Material shown:

· · ·

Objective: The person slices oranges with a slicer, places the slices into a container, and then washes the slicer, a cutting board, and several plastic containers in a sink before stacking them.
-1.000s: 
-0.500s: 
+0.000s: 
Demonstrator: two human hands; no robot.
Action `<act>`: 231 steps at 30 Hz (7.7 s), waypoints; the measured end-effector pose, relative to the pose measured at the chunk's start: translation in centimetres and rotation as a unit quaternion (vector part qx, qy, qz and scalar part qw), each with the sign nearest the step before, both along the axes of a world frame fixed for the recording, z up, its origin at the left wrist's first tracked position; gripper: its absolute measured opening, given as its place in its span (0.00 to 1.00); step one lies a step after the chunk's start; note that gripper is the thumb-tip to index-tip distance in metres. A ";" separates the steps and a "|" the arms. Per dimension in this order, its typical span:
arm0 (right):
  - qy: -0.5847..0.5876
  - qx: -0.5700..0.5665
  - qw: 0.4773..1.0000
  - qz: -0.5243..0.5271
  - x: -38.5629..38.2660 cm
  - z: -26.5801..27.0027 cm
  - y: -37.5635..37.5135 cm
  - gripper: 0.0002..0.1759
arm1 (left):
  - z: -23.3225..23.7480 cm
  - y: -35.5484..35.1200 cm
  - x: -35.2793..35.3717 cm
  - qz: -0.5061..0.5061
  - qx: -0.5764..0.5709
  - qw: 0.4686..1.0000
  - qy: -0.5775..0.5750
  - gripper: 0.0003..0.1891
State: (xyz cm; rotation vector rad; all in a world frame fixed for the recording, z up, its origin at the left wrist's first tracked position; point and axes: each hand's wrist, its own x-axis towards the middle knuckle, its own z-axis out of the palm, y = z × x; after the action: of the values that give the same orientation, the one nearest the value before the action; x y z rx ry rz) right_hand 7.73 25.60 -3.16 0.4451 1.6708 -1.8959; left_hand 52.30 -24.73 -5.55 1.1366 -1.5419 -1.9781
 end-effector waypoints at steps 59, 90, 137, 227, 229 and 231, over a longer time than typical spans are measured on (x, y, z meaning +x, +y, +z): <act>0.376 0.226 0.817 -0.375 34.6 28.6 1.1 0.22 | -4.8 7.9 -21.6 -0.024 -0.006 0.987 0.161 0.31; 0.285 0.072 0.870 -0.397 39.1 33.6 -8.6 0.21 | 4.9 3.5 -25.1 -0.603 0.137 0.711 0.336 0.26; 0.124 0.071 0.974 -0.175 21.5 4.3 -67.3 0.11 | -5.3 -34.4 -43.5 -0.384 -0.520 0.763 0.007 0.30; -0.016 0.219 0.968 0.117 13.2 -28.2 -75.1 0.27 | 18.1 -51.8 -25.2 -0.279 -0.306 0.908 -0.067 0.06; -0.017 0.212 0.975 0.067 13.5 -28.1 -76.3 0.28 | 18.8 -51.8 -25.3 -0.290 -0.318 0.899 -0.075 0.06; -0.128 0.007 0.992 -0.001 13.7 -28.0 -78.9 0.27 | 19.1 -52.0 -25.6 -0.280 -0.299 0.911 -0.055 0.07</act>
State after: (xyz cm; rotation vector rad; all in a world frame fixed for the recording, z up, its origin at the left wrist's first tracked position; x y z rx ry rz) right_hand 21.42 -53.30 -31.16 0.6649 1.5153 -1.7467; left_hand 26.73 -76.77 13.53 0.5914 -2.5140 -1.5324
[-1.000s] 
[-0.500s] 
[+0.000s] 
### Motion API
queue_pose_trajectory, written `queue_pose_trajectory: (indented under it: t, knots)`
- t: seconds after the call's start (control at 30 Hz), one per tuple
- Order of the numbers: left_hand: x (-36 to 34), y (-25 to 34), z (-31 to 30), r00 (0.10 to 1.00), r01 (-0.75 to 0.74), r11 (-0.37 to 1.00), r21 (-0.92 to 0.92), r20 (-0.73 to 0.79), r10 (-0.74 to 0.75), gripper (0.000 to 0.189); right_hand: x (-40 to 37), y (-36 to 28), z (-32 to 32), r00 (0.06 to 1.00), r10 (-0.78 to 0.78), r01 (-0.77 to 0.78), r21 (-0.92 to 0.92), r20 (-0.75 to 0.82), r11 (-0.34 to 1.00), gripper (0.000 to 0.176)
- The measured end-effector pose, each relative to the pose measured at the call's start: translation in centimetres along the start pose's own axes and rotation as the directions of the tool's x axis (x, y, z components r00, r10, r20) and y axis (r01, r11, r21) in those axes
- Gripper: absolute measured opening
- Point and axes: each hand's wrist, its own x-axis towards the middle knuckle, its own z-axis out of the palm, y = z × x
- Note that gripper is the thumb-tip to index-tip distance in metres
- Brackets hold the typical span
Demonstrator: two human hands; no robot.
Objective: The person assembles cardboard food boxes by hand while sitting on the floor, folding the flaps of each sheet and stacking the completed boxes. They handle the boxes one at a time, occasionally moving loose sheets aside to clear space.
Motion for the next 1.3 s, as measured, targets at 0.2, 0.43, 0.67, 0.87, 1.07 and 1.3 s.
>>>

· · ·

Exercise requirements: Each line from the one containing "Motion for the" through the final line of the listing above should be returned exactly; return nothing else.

Exercise result:
Motion for the next 1.3 s, as measured, targets at 0.2, 0.43, 0.67, 0.87, 1.07 and 1.3 s.
>>>

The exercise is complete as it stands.